Nel 2009 uno scatto sottobraccio a un deputato di Hezbollah costò a Massimo D'alema il posto da “ministro degli Esteri” della Commissione Ue. Per quel ruolo c’è adesso in lizza la titolare della Farnesina. Che però non sembra penalizzata da un vecchia istantanea che la ritrae accanto allo storico leader dell'Olp

Se davvero il ministro Federica Mogherini riuscirà a diventare Alto rappresentante Ue per la Politica estera e la sicurezza, il pensiero non potrà non correre a Massimo D’Alema. Cinque anni fa esatti in lizza per il ruolo di “mr. Pesc” (secondo la semplificazione giornalistica corrente) c’era infatti il lìder Maximo, anche lui fresco di una breve esperienza alla Farnesina. Eppure - nel gioco delle nazionalità e dei veti incrociati, all’interno dello stesso Pse - alla fine la spuntò la baronessa inglese Catherine Ashton, benché sostanzialmente digiuna di politica estera.

A pesare, in quelle concitate giornate di novembre 2009, fu anche una foto risalente al Ferragosto di tre anni prima: gli scatti che ritraevano l’allora ministro degli Esteri del secondo governo Prodi sottobraccio al deputato di Hezbollah Hussein Haji Hassan, mentre si aggirava per le strade di Beirut bombardata da Israele. L’European Jewish Congress non si pronunciò sull’eventuale nomina di D’Alema ma diverse comunità ebraiche (a cominciare da quella di Roma) alternarono perplessità a dure critiche. Mentre Yediot Ahronot, il giornale israeliano più diffuso, in un editoriale significativamente intitolato “Il dilemma di D’Alema” - in Italia ribattezzato ironicamente D’Alemmah da alcuni settori pro-Israele - definì come “problematica” per il governo di Tel Aviv una eventuale designazione.

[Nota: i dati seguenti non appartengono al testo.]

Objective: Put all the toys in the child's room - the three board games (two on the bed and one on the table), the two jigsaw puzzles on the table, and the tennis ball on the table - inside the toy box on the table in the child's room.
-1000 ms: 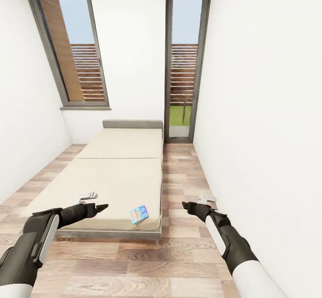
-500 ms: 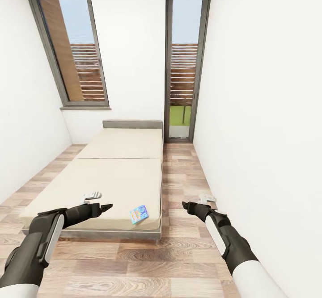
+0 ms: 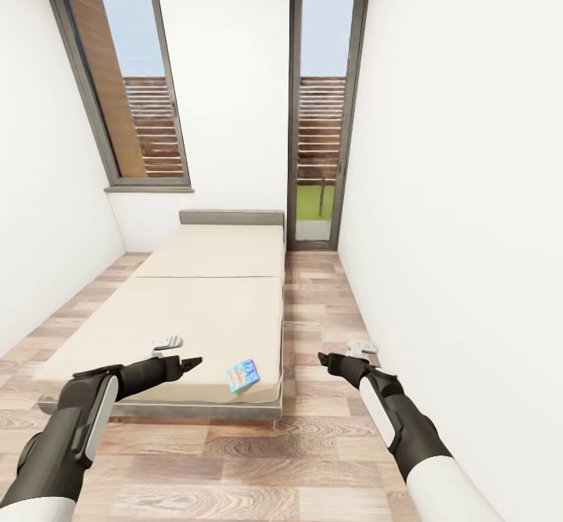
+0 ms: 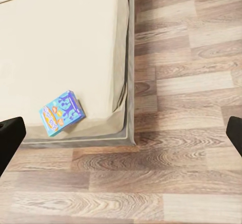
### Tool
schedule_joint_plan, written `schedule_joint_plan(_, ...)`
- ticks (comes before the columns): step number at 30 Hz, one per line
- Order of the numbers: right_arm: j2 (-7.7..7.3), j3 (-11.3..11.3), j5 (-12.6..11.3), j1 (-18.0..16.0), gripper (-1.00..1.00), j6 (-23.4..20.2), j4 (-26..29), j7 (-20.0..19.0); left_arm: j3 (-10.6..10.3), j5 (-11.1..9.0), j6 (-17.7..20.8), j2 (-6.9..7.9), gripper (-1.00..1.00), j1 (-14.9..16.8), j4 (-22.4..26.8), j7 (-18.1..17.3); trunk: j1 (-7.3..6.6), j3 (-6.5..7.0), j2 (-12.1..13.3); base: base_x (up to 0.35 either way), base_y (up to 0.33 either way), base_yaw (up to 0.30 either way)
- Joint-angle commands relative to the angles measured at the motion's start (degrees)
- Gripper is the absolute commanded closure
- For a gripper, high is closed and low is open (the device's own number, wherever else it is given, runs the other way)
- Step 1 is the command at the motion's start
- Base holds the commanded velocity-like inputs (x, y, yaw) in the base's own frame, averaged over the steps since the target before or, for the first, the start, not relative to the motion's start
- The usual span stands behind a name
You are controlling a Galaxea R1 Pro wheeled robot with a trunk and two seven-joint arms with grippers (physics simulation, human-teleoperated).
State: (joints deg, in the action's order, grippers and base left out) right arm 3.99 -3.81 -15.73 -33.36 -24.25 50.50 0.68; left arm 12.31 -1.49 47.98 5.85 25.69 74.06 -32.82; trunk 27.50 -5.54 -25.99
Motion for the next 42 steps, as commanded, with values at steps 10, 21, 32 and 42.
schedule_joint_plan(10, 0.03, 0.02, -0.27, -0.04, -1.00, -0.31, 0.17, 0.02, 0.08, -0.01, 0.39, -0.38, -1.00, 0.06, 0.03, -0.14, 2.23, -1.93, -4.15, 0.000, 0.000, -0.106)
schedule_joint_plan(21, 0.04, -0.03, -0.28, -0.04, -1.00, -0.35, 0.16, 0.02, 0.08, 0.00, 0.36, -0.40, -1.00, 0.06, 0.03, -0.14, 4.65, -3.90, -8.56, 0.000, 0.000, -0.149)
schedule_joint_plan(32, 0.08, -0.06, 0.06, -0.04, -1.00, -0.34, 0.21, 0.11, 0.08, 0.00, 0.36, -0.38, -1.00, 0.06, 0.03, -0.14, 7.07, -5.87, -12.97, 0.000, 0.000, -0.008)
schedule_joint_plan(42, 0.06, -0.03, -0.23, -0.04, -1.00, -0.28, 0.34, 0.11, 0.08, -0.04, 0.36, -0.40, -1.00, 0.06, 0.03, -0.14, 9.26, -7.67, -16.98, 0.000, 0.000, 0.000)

2006: Massimo D'Alema a Beirut con Fawzi Saloukh e un ufficiale di Hezbollah

Da una identica sorte cinque anni dopo sembra invece scampare la Mogherini, della quale - poco dopo il varo del governo Renzi - ha iniziato a circolare in rete una foto che la ritrae accanto al leader palestinese Yasser Arafat, risalente probabilmente agli anni della Seconda intifada in cui lavorava al dipartimento Esteri dei Ds (all’epoca settore di stretta osservanza dalemiana per le posizioni filo-arabe e terzomondiste di derivazione Pci). 

Federica Mogherini con Yasser Arafat


Un amore di vecchia data, quello per il Medio oriente, che traspare anche nella tesi di laurea del ministro, dedicata al rapporto tra religione e politica nell'Islam e scritta durante l’Erasmus all’Institut de recherches et d’études sur le monde arabe et musulman dell’università di Aix-en-Provence. Proprio come il marito Matteo Rebesani, compagno di militanza politica e poi assistente di Walter Veltroni in Campidoglio, che lo volle a capo dell’Ufficio relazioni internazionali del comune di Roma. E dove - grazie anche alla grandeur dell’allora sindaco - ebbe modo di spaziare dai diritti umani alla cooperazione fino ai summit coi premi Nobel e la visita del Dalai Lama.


IN EUROPA?
Resta da vedere se appena pochi mesi dopo essere stata la più giovane ministro degli Esteri della Repubblica italiana (solo Galeazzo Ciano coi suoi 33 anni fece di meglio) la Mogherini, classe 1973, diventerà anche la responsabile della diplomazia europea. Ruolo rivestito, per dieci anni esatti e prima dell’incolore Ashton, da una figura di peso come Javier Solana. Per la sostituzione, secondo l’intenzione del premier di non alterare la rappresentanza di genere nella compagine ministeriale, il nome più gettonato è quello della dalemiana Marta Dassù, sottosegretario con Monti, vice ministro con Letta e di recente nominata dal governo nel cda di Finmeccanica. Incarico in conflitto di interessi per le deleghe detenute alla Farnesina (a norma di legge dovrebbero passare 12 mesi) e che spiega come mai il suo nome circoli tanto insistentemente. In alternativa, ci sarebbe invece l’attuale titolare della Difesa Roberta Pinotti.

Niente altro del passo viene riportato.